• **Exercise directions**:
Find the line containing "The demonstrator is" in the data below and repeat it, along with all later lines, exactly through the last one.

• **Available data**:
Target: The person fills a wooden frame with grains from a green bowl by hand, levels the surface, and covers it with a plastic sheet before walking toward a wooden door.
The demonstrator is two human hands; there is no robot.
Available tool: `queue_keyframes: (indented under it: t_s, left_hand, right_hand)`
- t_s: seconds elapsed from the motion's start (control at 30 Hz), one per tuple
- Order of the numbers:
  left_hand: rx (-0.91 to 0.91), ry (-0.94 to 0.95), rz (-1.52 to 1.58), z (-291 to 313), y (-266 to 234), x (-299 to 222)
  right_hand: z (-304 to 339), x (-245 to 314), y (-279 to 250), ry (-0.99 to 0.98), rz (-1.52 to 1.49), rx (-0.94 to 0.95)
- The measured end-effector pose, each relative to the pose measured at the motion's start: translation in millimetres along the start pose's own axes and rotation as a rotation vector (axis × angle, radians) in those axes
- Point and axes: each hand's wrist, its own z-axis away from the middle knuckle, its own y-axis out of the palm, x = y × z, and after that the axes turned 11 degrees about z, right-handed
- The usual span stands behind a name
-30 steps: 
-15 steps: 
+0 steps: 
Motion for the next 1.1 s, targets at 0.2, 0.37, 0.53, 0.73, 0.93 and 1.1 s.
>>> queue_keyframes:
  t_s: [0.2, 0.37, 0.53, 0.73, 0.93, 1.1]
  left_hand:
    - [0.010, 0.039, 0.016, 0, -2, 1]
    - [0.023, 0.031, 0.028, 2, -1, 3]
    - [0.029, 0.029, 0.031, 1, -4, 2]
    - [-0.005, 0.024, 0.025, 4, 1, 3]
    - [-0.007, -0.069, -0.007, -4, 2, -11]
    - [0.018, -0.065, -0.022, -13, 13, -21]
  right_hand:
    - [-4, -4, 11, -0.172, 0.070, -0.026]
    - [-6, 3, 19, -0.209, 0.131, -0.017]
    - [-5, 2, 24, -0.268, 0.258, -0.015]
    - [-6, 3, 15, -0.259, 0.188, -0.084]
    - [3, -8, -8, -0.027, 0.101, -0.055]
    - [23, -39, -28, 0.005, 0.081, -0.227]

• **Exercise response**:
The demonstrator is two human hands; there is no robot.
Available tool: `queue_keyframes: (indented under it: t_s, left_hand, right_hand)`
- t_s: seconds elapsed from the motion's start (control at 30 Hz), one per tuple
- Order of the numbers:
  left_hand: rx (-0.91 to 0.91), ry (-0.94 to 0.95), rz (-1.52 to 1.58), z (-291 to 313), y (-266 to 234), x (-299 to 222)
  right_hand: z (-304 to 339), x (-245 to 314), y (-279 to 250), ry (-0.99 to 0.98), rz (-1.52 to 1.49), rx (-0.94 to 0.95)
- The measured end-effector pose, each relative to the pose measured at the motion's start: translation in millimetres along the start pose's own axes and rotation as a rotation vector (axis × angle, radians) in those axes
- Point and axes: each hand's wrist, its own z-axis away from the middle knuckle, its own y-axis out of the palm, x = y × z, and after that the axes turned 11 degrees about z, right-handed
- The usual span stands behind a name
-30 steps: 
-15 steps: 
+0 steps: 
Motion for the next 1.1 s, targets at 0.2, 0.37, 0.53, 0.73, 0.93 and 1.1 s.
>>> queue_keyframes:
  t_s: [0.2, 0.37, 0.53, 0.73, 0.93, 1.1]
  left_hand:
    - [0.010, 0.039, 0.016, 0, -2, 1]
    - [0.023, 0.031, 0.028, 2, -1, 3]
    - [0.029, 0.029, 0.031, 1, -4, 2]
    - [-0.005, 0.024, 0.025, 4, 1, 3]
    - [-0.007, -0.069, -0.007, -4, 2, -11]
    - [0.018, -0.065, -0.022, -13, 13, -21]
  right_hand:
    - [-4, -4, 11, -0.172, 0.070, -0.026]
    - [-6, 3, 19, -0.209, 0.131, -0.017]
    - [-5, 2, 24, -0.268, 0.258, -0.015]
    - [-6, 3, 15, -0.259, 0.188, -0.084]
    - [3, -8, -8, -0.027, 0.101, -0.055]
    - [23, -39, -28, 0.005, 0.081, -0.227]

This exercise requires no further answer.